## AVAILABLE DATA

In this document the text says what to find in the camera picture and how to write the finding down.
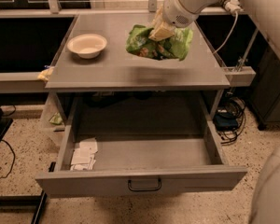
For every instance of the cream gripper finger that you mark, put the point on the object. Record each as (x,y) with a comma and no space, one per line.
(158,17)
(165,30)

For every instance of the green rice chip bag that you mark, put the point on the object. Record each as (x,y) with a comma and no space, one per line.
(174,47)

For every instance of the dark blue power box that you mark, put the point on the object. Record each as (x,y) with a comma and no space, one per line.
(225,122)

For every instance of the grey cabinet counter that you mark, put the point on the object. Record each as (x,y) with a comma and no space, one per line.
(117,70)

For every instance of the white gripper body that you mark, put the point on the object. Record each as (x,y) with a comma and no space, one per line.
(176,10)

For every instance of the black drawer handle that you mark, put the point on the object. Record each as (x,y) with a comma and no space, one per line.
(144,185)

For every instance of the open grey drawer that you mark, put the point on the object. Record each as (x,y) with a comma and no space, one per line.
(169,136)

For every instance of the white power plug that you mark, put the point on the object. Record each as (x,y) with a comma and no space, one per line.
(232,6)

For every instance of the metal support rod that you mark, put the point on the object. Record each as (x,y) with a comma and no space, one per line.
(242,60)

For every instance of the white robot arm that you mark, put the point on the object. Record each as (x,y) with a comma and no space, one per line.
(265,207)

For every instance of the white paper bowl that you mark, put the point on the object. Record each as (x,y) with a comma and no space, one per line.
(87,46)

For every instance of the black stand base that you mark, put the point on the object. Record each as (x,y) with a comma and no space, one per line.
(36,202)

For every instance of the green wrapper on floor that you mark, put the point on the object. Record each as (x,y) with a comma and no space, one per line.
(56,119)

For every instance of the white paper slips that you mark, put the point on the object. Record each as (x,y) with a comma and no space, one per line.
(83,158)

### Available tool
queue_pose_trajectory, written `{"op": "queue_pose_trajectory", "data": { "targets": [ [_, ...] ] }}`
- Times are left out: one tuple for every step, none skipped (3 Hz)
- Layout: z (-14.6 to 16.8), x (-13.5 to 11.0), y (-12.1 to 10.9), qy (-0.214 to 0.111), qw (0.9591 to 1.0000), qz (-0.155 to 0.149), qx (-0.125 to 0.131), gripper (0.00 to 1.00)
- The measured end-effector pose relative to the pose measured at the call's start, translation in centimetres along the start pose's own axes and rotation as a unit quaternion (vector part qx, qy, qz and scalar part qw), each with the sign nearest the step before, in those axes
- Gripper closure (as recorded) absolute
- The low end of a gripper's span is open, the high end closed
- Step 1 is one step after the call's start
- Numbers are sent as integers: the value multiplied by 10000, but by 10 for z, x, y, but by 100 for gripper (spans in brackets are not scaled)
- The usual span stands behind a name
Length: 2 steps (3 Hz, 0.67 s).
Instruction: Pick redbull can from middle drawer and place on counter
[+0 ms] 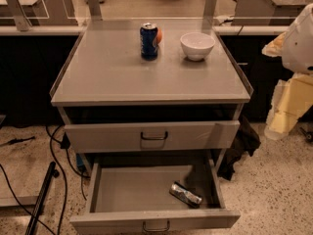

## PROBLEM STATEMENT
The answer must be every line from the records above that contains the word "start", copied in full.

## REPLY
- The measured end-effector pose relative to the pose measured at the call's start, translation in centimetres along the start pose's own axes and rotation as a unit quaternion (vector part qx, qy, qz and scalar part qw), each with the sign nearest the step before, in those axes
- Step 1 is one step after the call's start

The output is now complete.